Cimzia, the first pegylated anti-TNF, was approved for Crohn's disease in April (3 (Also see "Three’s A Crowd: Cimzia Joins Humira, Remicade For Crohn’s Disease" - Pink Sheet, 5 May, 2008.)). The approval includes a Risk Evaluation and Management Strategy requiring UCB to conduct a 10-year study assessing long-term risk of the product, including lymphoma and other cancers.

Study encompassed 40 percent of RA patients in Spain

In the Spanish study, rates of cancer were compared in two rheumatoid arthritis cohorts reflecting approximately 40 percent of all rheumatoid arthritis patients in Spain.

The first was the BIOBADASER registry, a safety database that has followed 4,529 patients receiving anti-TNF-a agents since 2001. For comparison, the researchers examined data from 2,243 patients enrolled in the Spanish EMECAR study from 1999 to 2005 who did not receive anti-TNF-a biologics.

Patients receiving the biologic agents were, on average, 7 years younger than were those in the control group, and had more severe disease, as measured by their higher mean Disease Activity Score. Disease duration was similar in both groups, at nine to 10 years.

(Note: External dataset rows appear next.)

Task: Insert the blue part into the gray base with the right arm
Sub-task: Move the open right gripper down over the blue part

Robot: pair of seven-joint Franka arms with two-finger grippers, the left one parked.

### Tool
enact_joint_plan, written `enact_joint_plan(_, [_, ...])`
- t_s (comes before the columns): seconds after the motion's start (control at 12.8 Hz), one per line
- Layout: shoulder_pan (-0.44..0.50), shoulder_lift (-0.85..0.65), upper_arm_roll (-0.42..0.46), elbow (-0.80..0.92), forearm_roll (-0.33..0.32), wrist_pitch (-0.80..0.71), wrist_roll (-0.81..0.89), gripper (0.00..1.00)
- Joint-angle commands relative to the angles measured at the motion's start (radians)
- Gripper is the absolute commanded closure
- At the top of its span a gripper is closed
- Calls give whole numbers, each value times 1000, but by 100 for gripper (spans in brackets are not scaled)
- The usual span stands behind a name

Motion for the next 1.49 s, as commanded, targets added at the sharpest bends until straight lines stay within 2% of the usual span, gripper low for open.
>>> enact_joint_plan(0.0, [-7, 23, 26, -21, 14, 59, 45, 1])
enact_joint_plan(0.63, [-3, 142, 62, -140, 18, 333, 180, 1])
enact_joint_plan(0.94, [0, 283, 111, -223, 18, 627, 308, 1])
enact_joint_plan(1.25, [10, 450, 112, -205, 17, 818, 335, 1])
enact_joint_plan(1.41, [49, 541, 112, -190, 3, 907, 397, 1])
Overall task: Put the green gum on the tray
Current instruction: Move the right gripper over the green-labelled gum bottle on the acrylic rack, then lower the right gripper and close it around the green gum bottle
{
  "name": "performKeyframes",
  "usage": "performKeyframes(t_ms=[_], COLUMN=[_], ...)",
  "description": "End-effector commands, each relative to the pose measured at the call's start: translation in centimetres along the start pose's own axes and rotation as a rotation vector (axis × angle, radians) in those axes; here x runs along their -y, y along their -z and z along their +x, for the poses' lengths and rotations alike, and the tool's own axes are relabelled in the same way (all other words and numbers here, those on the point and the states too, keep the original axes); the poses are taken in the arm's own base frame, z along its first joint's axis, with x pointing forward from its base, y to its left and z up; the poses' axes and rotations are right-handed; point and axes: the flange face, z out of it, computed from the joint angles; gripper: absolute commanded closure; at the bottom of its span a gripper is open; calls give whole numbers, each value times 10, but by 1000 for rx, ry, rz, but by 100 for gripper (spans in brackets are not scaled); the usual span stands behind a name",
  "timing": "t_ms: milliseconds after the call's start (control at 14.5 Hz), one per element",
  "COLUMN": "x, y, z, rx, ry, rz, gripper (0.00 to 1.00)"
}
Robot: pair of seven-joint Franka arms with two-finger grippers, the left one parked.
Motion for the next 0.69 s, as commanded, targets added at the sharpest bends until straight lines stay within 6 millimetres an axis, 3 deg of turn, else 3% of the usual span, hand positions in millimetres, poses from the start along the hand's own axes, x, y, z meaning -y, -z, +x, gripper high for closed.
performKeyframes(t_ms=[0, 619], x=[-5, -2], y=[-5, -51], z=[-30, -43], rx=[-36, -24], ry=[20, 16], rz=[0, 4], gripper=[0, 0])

A total of 99 incident cancer cases were found in the cohort of 6,772 patients: 70 in the larger anti-TNF-a group, and 29 in the control group, Loreto Carmona Ortells, director of the research unit of the Spanish Foundation of Rheumatology in Madrid, said at a press conference at the ACR conference.

The crude incidence risk ratio (IRR) for developing cancer was halved in the anti-TNF-a group, at 0.46. After adjustment for age, sex, disease duration, and disease activity, however, the IRR was nearly identical for patients who had received biologic therapy as it was for those who had not, at 0.92.

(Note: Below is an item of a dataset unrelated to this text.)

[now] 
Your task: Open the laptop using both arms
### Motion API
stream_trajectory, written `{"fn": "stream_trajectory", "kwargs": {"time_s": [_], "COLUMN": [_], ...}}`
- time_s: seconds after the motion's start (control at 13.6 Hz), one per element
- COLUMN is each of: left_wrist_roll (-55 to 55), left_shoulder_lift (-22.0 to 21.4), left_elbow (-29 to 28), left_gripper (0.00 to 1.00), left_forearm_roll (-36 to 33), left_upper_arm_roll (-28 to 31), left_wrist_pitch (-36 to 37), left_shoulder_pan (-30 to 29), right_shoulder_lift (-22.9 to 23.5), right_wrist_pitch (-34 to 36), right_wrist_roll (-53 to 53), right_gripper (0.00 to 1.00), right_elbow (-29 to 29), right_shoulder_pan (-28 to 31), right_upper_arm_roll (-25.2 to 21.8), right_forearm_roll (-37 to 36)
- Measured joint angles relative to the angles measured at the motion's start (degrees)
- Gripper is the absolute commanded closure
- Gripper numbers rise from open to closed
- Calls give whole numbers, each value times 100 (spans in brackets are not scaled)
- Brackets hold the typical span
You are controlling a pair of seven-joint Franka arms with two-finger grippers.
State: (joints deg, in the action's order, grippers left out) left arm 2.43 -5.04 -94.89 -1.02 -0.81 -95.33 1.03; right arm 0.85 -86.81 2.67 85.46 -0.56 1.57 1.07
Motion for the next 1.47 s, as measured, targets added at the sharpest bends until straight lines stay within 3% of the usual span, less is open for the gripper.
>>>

Cancers in the study were mostly common malignancies, such as breast cancer, Ortells said. The only elevated cancer type in patients taking biologic drugs was non-melanoma skin cancer. Patients with rheumatoid arthritis face a heightened risk of certain cancers, especially hematologic malignancies and lung cancer.

Patients' lung cancer risk may be caused by smoking, as in the general population, but their apparent vulnerability to hematologic cancer is thought to be related to prolonged inflammation associated with the disease.

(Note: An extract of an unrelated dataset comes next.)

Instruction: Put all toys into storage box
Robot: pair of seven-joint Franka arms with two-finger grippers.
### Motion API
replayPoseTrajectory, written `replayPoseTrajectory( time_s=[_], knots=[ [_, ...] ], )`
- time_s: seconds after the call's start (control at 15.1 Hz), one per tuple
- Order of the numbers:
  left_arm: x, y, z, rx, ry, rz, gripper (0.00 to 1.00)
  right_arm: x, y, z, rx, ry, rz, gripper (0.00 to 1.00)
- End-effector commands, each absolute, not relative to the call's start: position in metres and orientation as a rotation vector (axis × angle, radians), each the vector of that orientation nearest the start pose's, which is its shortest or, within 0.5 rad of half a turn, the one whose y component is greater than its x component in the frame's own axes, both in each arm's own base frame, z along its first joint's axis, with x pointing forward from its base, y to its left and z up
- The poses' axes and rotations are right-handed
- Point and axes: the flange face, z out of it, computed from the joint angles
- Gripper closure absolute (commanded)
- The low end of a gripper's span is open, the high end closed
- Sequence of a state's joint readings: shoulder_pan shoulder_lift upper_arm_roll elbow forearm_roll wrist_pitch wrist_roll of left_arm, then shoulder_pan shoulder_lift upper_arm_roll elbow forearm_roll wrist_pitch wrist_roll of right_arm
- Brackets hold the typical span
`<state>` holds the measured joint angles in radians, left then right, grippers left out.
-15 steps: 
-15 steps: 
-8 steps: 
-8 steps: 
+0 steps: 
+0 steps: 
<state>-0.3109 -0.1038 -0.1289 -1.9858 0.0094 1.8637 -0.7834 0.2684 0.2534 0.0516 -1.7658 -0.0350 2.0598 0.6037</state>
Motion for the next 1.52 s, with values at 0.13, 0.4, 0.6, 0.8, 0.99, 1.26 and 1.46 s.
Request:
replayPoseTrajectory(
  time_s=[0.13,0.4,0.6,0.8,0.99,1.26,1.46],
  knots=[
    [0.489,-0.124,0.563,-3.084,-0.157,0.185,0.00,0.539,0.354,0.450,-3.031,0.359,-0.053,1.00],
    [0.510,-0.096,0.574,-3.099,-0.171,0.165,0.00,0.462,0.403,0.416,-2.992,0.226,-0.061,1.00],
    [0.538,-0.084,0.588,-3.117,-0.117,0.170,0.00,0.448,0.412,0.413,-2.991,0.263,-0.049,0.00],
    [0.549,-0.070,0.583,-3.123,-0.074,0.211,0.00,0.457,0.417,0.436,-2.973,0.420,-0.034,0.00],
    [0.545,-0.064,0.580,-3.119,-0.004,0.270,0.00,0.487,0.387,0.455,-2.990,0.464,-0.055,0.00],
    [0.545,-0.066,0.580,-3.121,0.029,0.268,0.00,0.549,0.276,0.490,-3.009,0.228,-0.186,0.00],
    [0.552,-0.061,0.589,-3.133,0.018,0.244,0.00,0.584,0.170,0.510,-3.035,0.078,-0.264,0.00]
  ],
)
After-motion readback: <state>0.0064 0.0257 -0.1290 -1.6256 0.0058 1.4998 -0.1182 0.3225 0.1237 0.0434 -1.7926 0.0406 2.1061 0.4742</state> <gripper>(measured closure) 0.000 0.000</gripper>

Products could reduce risk of inflammation-associated cancers

Rather than being a cancer driver, then, some researchers say they believe long-term biologic therapy may have the opposite effect.

"I think in the long term, the inflammation is going down, so the risk of [inflammation-associated] cancer is also going down," Ortells said.

The large Spanish registry study was composed of 14,001 person-years of data, and its detailing of cancer incidence is "very encouraging, very reassuring," said Michael Weinblatt, professor of rheumatology, immunology, and allergy at Harvard Medical School and Brigham and Women's Hospital, in an interview at the scientific conference.

Weinblatt, who was not involved in the study, said he was not surprised by the results. But he said the size and power of the study may ease patients' and physicians' concerns about long-term safety.

In an interview, Ortells addressed what she believes may have produced an apparent rise in malignancies in the Mayo Clinic study and other nonregistry investigations.

Cancer risk may seem elevated in the early months of biologic therapy because previously undetected cancers emerge quickly in the face of TNF-a antagonists, she explained.

In the first six months of exposure, patients in the BIOBADASER registry had a cancer incidence rate of 7/10,000, while after five years of exposure, that rate was 59/10,000.